**Your objective:** Although pictures appear in the data, the answer should contain only the lines from its start through the line with "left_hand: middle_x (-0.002", written out exactly.

(Extracted records)
==============================
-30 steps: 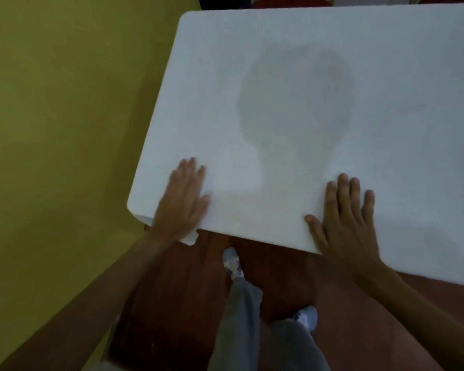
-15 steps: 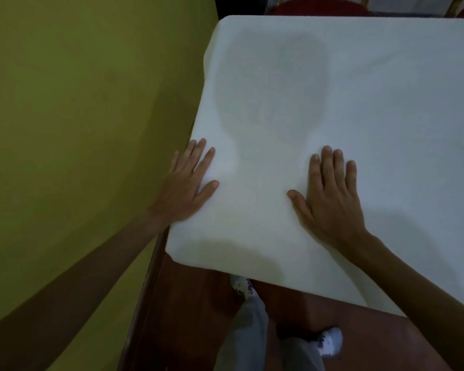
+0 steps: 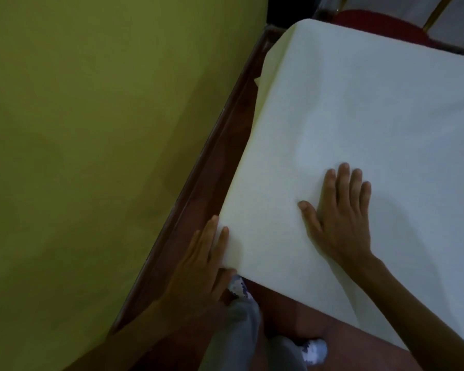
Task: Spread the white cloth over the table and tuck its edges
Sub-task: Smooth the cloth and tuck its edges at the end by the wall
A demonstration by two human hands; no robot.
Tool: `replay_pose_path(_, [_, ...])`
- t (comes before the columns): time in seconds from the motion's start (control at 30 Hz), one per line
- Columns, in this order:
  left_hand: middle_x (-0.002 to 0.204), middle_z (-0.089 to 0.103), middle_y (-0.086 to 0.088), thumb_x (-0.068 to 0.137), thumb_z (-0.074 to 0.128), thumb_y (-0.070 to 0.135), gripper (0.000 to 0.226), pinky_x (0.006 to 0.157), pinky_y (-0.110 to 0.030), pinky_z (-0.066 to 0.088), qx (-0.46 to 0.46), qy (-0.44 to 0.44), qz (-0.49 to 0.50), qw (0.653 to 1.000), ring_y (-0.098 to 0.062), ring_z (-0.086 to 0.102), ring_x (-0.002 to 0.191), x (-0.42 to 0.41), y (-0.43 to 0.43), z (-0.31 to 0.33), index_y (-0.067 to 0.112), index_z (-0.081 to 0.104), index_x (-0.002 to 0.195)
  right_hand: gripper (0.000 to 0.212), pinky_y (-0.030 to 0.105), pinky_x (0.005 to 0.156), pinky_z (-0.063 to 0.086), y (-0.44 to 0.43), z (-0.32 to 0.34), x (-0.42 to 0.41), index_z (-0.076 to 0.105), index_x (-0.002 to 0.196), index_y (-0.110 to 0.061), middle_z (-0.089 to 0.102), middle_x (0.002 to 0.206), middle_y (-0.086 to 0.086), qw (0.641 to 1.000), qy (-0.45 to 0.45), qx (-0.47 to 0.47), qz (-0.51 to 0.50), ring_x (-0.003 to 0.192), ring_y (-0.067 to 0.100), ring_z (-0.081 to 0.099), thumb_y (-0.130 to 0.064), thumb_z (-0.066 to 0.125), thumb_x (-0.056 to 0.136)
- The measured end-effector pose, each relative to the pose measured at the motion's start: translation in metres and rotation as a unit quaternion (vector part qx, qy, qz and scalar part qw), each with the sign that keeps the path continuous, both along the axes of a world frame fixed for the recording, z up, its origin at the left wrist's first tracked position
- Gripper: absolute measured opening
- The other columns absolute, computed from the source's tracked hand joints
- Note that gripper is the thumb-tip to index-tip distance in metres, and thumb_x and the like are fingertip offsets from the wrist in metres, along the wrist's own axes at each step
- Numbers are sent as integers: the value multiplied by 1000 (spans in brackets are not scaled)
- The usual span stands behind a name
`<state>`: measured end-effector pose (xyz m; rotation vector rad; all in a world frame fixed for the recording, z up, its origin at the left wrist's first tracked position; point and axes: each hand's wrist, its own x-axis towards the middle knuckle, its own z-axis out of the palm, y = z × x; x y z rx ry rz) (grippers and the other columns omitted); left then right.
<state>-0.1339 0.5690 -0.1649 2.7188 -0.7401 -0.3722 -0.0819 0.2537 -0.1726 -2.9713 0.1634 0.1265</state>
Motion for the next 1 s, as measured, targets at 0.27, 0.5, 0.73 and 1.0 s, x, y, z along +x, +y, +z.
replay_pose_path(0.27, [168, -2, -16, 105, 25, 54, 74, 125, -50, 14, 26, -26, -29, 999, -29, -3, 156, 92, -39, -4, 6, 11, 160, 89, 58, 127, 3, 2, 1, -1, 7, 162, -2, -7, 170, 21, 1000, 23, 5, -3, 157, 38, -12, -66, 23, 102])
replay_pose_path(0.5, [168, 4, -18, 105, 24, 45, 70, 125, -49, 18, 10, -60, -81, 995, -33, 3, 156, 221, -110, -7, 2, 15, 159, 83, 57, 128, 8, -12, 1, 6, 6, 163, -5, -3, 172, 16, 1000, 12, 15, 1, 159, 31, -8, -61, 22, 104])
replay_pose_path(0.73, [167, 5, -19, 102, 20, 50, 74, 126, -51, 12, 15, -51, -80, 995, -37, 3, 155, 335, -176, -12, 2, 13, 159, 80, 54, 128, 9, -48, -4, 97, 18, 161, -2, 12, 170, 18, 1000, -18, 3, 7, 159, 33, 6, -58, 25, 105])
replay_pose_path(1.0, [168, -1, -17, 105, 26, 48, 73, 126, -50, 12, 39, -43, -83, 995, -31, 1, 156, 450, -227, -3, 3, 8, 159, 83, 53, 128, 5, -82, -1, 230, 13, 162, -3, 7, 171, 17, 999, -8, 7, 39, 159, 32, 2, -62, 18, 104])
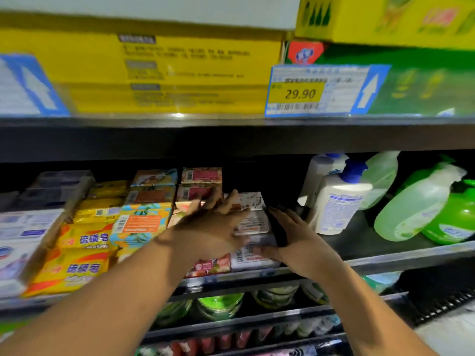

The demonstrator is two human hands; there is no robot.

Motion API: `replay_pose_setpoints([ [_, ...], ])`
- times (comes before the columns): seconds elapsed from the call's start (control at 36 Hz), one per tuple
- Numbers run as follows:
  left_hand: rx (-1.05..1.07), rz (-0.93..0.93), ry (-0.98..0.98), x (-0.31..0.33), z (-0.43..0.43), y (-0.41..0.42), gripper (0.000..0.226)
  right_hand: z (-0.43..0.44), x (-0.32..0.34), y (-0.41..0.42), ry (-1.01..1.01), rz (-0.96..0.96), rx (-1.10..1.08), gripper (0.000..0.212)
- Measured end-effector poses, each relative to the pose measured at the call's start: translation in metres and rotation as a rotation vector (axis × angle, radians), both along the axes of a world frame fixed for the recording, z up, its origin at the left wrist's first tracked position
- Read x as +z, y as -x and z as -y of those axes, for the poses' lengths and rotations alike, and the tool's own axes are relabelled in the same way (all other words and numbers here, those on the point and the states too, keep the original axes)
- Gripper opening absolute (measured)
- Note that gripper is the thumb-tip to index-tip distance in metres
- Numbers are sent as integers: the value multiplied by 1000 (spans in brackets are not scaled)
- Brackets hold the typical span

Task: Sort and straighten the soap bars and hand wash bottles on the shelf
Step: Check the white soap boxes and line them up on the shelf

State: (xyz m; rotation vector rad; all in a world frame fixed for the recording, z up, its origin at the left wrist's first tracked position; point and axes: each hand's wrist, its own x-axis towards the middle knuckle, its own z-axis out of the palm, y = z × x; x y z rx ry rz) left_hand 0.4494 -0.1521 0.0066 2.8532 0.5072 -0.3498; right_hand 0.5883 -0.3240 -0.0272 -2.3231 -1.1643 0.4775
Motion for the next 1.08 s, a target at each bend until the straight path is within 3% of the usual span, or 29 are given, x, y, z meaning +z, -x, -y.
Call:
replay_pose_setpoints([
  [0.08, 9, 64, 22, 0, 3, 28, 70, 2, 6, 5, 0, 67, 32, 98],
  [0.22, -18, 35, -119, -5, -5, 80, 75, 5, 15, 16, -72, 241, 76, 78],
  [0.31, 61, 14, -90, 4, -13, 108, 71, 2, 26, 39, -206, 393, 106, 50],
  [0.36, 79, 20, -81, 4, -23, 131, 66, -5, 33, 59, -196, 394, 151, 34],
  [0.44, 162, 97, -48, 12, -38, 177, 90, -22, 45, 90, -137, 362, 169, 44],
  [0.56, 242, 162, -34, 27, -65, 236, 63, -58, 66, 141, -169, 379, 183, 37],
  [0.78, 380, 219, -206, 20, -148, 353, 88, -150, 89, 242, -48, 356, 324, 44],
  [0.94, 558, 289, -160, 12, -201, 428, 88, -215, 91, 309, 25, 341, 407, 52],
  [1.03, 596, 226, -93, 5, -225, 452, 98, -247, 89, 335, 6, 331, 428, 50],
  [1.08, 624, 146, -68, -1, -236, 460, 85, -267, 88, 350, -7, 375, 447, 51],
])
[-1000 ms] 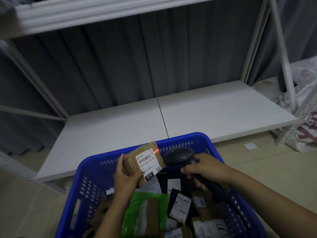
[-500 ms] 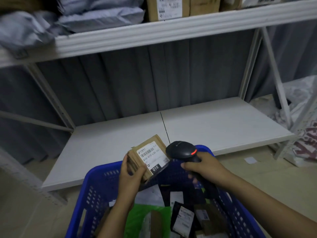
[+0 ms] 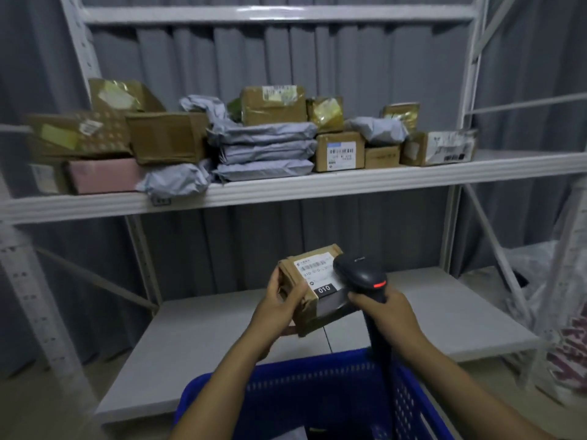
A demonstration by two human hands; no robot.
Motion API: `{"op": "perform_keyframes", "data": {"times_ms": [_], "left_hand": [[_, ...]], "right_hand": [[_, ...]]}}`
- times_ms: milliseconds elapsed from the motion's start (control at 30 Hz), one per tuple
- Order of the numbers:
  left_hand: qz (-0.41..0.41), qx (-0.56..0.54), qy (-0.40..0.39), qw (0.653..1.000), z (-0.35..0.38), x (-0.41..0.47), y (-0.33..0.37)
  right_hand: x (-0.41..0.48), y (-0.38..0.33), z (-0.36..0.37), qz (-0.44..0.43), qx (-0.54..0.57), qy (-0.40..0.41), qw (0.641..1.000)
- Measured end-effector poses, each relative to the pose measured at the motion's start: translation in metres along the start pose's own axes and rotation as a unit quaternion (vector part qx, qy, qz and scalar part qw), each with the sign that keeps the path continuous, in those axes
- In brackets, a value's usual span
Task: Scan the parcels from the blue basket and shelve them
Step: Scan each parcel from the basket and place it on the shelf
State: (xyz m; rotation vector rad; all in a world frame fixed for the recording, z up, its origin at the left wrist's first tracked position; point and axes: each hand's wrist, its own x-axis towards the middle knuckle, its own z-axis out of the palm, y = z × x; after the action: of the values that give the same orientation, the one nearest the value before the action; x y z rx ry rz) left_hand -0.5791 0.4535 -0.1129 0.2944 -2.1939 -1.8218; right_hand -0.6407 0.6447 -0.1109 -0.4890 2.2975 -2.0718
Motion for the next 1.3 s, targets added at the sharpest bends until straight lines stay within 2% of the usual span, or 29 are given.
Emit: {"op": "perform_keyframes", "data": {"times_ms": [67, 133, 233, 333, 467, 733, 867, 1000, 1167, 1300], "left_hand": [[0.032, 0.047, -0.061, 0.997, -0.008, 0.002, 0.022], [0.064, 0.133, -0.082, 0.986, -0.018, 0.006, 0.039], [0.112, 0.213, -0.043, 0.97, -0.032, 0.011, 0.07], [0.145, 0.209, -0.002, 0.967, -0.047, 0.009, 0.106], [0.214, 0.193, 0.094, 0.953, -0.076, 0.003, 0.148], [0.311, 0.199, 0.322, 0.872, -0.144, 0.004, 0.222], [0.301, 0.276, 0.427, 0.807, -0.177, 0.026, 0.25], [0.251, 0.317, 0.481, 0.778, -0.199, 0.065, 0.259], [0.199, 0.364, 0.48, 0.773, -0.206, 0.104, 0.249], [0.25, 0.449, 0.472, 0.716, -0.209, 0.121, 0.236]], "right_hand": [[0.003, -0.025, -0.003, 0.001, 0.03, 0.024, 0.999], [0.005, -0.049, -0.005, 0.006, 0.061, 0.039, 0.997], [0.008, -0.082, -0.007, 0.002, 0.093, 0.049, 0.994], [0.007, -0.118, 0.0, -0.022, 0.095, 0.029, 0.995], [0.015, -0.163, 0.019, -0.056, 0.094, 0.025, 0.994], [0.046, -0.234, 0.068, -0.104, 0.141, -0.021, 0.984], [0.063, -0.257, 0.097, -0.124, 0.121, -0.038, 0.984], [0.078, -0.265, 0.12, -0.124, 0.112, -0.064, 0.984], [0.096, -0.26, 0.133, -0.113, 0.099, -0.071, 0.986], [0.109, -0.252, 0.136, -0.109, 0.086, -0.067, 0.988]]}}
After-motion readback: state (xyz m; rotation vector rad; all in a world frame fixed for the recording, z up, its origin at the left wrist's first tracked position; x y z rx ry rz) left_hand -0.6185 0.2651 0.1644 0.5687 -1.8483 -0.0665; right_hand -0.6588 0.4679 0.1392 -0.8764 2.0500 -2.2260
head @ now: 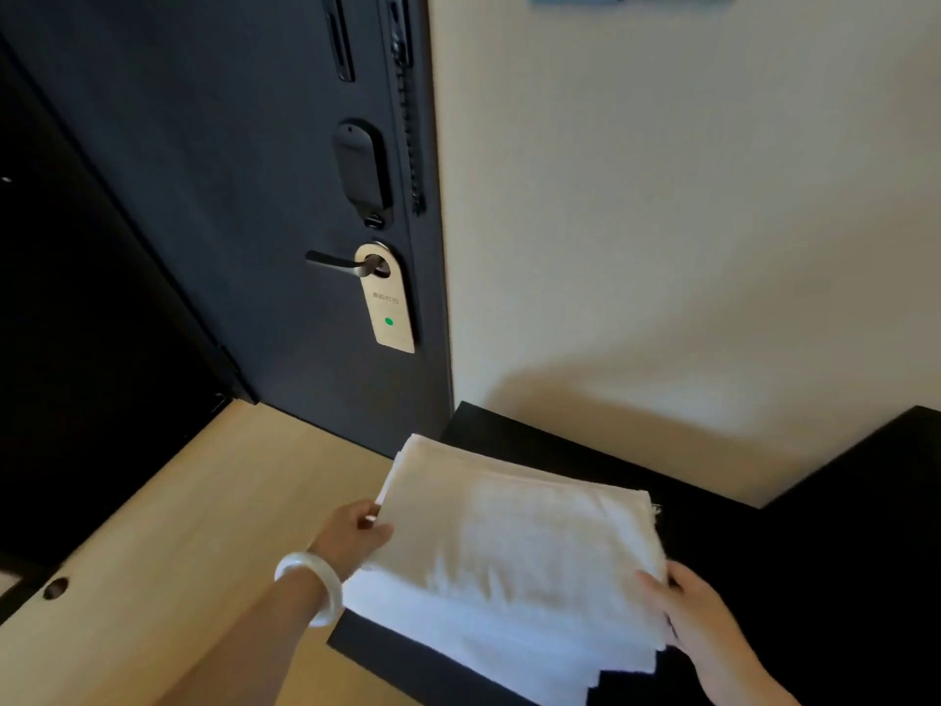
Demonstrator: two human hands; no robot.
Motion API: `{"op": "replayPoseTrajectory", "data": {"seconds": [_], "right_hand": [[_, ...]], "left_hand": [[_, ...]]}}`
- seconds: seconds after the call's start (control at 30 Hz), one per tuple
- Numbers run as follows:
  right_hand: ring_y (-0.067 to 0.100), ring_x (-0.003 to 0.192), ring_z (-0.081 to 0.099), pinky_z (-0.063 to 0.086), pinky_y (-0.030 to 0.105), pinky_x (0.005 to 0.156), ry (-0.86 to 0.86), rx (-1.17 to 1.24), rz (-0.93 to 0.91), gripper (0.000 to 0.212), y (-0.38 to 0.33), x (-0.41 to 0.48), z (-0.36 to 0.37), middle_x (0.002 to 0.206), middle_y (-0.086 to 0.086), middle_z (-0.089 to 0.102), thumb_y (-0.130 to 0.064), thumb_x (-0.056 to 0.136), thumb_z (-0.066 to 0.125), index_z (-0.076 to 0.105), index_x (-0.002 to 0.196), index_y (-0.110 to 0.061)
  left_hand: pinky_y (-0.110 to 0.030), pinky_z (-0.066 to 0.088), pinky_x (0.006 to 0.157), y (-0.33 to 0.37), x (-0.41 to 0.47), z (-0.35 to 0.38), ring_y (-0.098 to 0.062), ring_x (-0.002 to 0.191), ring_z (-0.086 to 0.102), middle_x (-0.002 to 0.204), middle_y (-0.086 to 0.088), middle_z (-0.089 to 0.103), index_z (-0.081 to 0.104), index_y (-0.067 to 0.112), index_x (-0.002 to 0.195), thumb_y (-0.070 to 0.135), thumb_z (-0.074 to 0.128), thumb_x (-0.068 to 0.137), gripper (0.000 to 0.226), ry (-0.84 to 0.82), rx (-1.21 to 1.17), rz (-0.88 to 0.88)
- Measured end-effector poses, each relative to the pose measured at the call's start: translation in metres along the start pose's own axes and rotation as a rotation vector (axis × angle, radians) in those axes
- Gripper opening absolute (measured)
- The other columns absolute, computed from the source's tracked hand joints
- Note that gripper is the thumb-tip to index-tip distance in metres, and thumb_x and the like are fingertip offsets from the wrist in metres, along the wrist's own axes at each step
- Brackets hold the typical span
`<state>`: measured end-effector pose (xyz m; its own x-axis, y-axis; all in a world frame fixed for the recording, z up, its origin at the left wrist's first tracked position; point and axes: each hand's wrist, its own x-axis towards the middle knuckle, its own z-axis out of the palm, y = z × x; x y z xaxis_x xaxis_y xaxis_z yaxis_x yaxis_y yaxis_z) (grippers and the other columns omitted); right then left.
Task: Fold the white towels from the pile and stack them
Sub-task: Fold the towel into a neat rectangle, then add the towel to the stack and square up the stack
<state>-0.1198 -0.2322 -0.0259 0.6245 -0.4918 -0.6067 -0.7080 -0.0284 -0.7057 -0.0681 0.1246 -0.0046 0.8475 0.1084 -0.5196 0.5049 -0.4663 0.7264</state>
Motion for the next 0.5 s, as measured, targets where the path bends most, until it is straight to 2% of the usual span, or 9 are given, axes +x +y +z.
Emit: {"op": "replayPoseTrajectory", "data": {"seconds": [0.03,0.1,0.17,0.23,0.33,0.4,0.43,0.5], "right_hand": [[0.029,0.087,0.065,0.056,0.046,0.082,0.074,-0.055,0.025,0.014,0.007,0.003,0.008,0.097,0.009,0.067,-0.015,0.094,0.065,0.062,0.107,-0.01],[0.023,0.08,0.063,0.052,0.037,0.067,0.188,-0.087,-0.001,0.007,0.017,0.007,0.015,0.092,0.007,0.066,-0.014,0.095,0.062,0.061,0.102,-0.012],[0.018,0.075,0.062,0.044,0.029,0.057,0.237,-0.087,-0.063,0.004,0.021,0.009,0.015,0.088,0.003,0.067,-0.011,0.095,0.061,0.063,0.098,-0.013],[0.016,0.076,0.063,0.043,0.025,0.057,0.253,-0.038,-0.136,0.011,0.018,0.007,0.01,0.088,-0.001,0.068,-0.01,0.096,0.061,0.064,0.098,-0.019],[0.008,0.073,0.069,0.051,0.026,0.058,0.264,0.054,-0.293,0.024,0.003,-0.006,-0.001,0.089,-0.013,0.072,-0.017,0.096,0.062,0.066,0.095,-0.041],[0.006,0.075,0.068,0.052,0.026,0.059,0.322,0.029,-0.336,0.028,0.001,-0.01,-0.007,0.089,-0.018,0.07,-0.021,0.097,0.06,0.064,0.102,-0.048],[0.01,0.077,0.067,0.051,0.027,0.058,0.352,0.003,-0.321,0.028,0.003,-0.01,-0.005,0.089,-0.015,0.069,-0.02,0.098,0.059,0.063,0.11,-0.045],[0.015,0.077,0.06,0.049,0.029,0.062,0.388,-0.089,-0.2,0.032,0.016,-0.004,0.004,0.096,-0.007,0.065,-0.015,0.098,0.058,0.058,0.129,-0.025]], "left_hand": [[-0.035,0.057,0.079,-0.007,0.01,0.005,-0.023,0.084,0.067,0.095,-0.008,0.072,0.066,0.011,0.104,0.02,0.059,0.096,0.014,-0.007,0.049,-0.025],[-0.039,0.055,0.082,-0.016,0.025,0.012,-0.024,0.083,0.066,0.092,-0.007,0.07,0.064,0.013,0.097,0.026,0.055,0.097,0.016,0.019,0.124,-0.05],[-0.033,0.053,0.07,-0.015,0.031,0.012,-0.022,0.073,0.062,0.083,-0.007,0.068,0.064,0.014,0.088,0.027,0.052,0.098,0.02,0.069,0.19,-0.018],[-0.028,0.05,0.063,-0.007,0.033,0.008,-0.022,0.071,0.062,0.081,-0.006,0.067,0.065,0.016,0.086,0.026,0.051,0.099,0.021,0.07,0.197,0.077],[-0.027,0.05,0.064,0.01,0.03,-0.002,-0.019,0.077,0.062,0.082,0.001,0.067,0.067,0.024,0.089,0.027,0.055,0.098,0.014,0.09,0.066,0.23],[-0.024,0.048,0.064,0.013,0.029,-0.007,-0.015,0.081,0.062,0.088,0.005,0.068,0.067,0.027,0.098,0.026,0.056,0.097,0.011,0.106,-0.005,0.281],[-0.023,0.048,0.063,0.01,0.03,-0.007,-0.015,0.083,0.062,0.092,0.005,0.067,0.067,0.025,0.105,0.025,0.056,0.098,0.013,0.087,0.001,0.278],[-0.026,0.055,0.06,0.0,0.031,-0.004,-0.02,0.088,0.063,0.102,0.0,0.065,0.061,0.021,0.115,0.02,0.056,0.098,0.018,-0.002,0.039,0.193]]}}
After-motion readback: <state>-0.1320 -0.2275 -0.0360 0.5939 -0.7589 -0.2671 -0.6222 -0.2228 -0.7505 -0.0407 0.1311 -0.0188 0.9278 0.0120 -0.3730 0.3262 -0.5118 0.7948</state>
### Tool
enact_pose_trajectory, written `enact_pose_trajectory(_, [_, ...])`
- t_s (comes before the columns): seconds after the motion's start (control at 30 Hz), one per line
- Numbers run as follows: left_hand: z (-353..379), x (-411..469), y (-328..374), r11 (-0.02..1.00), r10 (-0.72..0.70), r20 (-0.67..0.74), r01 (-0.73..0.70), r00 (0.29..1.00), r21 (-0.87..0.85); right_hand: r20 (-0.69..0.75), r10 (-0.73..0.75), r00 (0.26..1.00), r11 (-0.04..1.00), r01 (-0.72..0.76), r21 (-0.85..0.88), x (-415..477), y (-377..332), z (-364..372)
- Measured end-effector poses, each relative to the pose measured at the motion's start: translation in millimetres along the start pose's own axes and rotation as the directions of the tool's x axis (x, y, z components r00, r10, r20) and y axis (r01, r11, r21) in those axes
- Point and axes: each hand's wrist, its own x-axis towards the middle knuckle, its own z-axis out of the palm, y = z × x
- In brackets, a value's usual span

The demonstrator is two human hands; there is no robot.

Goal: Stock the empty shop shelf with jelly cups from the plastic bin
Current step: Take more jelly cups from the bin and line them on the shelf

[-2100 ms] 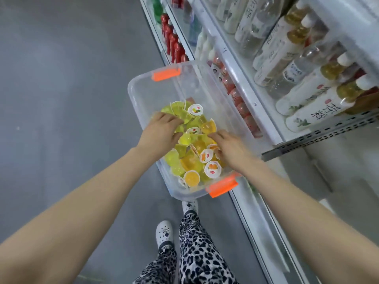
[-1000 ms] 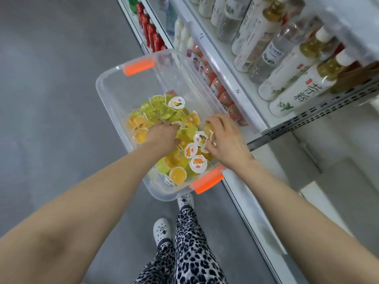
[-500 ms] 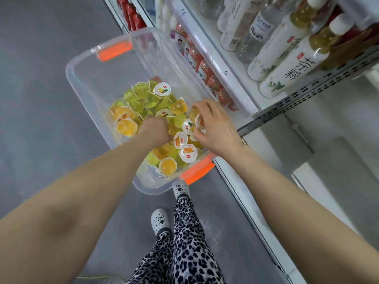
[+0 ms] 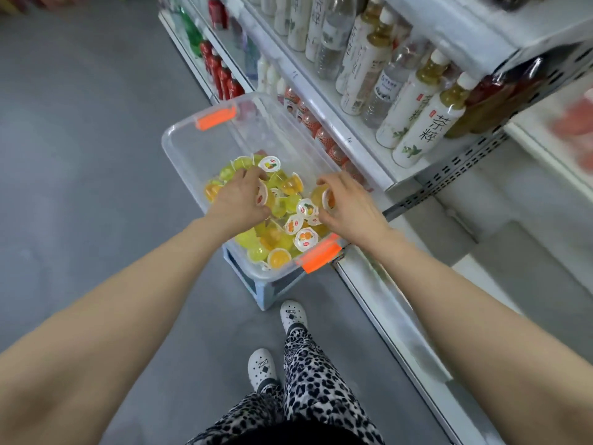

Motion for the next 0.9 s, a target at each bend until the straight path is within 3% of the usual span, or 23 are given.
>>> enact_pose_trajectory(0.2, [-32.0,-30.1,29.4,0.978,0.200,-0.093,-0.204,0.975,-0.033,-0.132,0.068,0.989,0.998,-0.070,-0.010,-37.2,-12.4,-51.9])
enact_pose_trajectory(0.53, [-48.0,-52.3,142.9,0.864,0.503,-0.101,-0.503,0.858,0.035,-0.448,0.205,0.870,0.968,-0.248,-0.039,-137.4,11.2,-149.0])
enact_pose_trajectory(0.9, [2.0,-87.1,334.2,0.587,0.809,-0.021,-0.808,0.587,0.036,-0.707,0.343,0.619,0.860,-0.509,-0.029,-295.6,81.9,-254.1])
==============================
**Result of this exercise:**
-30 steps: 
-15 steps: 
+0 steps: 
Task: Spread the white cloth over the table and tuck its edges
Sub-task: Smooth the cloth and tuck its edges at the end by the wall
A demonstration by two human hands; no robot.
Tool: `replay_pose_path(_, [_, ...])`
- t (comes before the columns): time in seconds from the motion's start (control at 30 Hz), one per line
- Columns, in this order:
  left_hand: middle_x (-0.002 to 0.204), middle_z (-0.089 to 0.103), middle_y (-0.086 to 0.088), thumb_x (-0.068 to 0.137), thumb_z (-0.074 to 0.128), thumb_y (-0.070 to 0.135), gripper (0.000 to 0.226), pinky_x (0.006 to 0.157), pinky_y (-0.110 to 0.030), pinky_z (-0.066 to 0.088), qx (-0.46 to 0.46), qy (-0.44 to 0.44), qz (-0.49 to 0.50), qw (0.653 to 1.000), ring_y (-0.098 to 0.062), ring_z (-0.086 to 0.102), ring_x (-0.002 to 0.191), x (-0.42 to 0.41), y (-0.43 to 0.43), z (-0.31 to 0.33), index_y (-0.067 to 0.112), index_z (-0.081 to 0.104), index_x (-0.002 to 0.195)

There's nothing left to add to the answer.